On February 16, 2026, the Reserve Bank of India (“RBI”) notified the Foreign Exchange Management (Borrowing and Lending) (First Amendment) Regulations, 2026 (“ECB Regulations 2026”) easing out the process of External Commercial Borrowings (“ECB”). This ECB Regulations 2026 amendment represents a fundamental shift in India’s cross-border debt policy, transitioning from an administrative, approval-heavy system to a principle-based architecture. The revised ECB Regulations 2026 framework codifies key ECB provisions directly into the principal regulations, superseding substantial portions of the Foreign Exchange Management (Borrowing and Lending) Regulations, 2018 (“Principal Regulation”) to enhance legal certainty and ease of doing business.

  • Structural and Regulatory Shift

The ECB Regulations 2026 consolidates the ECB regulatory landscape by substituting Schedule I of the Principal Regulation. This move effectively combines the operational rules that were previously contained in master directions and FAQs, which have now been largely deleted. Key structural changes include:

Principle-Based Oversight: Regulatory oversight have now been shifted from rigid pricing and maturity tracks toward market-linked determination.

Arm’s Length Mandate: Introduction of a strict ‘arm’s length’ requirement for all related-party transactions to prevent tax erosion and circular financing.

Prospective Application: The new substantive conditions apply to ECBs for which a Loan Registration Number (LRN) is obtained on or after February 16, 2026, while existing ECBs follow earlier substantive rules but must adhere to new reporting norms.

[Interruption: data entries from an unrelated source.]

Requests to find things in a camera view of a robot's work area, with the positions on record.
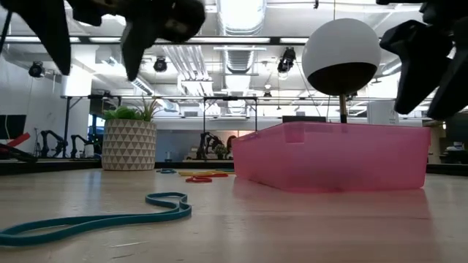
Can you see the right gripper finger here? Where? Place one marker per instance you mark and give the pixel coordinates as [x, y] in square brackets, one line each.
[420, 62]
[453, 87]

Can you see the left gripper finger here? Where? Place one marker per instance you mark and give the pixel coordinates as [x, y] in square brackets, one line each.
[40, 22]
[137, 44]

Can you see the small teal rubber band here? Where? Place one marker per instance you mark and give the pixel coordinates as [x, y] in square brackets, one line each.
[161, 171]

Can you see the yellow rubber band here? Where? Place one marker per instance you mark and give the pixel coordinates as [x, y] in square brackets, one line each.
[190, 173]
[223, 172]

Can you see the red rubber band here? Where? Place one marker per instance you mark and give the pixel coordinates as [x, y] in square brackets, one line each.
[199, 180]

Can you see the pink translucent plastic bin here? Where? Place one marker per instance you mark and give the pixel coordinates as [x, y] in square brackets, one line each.
[329, 157]

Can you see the black hanging spotlight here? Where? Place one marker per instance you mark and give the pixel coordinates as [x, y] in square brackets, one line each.
[287, 60]
[36, 70]
[160, 65]

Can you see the black monitor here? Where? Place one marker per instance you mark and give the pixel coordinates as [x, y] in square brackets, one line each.
[457, 133]
[303, 119]
[12, 127]

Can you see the white globe table lamp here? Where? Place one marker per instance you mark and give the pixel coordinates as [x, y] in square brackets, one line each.
[340, 47]

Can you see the potted plant patterned pot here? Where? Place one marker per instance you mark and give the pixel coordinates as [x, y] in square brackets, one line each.
[128, 146]

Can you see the white cup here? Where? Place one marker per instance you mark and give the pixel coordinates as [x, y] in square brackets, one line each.
[89, 150]

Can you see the red strip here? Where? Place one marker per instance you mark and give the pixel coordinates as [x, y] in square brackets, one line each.
[20, 139]

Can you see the black slanted bar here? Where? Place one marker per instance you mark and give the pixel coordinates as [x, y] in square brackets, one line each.
[18, 153]

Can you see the small background plant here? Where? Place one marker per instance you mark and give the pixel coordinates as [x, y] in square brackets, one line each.
[221, 151]

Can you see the person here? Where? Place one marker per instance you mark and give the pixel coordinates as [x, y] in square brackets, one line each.
[231, 144]

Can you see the black beam with lights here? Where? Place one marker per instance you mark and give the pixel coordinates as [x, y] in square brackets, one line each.
[275, 40]

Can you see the silver ventilation duct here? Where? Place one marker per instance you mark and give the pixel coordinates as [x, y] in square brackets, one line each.
[241, 18]

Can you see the black metal frame stand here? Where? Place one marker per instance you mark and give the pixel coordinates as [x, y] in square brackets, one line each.
[230, 98]
[67, 128]

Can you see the black table edge rail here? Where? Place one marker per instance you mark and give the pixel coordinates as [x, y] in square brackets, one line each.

  • Comparative Study: Earlier Regime vs. Revised Regime

The following table and analysis highlight the primary shifts in the regulatory requirements for Indian borrowers accessing global debt.

ParameterEarlier RegimeRevised Regime (ECB Regulations 2026)
Eligible BorrowersLimited to FDI-eligible entities, Port Trusts, and SEZ units.Any resident entity (except individuals) registered under Central/State Acts; including Limited Liability Partnerships (LLPs).
Recognized LendersLenders had to be from FATF or IOSCO compliant jurisdictions.Any person resident outside India; includes IFSC-based institutions and Indian bank branches.
Borrowing LimitUSD 750 (seven hundred and fifty) million per financial year under the automatic route.Higher of (i) USD 1 (one) billion aggregate outstanding or (ii) 300% (three hundred percent) of standalone net worth as per last audited balance sheet.   Further, the abovementioned borrowing limits shall not be applicable to eligible borrowers that are regulated by financial sector regulators.
Pricing (FCY)Capped at Benchmark + 500 (five hundred) bps (All-in-cost ceiling).Liberalized; market-linked pricing with no regulatory caps.
Maturity Minimum Average Maturity Period (“MAMP”)Multi-tiered (3, 5, 7, or 10 years) based on specific end-use linkages.Standardized 3 (three) year MAMP for almost all categories. Eligible borrowers in manufacturing sector may raise ECB with average maturity between 1 year and 3 years provided the outstanding amounts of ECB shall not exceed USD 150 Million.
End-Use (M&A)Strict prohibition on using ECB for domestic equity / acquisition financing.Expressly permitted for acquisition of control in strategic domestic M&A.
Security CreationRequired ‘No Objection Certificate’ (NOC) from AD Bank.AD Bank NOC removed; governed by commercial agreement between parties.
  • Strategic Liberalization of End-Use and Commercials

Acquisition Financing and Strategic Corporate Actions: For the first time, ECB proceeds can fund the acquisition of control in both listed and unlisted Indian targets. This also extends to schemes of arrangement, such as mergers and demergers. This liberalization is expected to significantly increase the use of the ECB route for leveraged buyouts and cross-border strategic investments.

Real Estate and Agriculture Carve-outs: While real estate business remains on the restricted list, the ECB Regulations 2026 provides precise exclusions. Activities such as industrial parks, SEZs, integrated townships, and construction-development projects are now expressly permitted subject to applicable conditions. Similarly, limited agricultural activities under ‘controlled conditions’ (e.g., for tea, coffee, and rubber) are now eligible for ECB funding.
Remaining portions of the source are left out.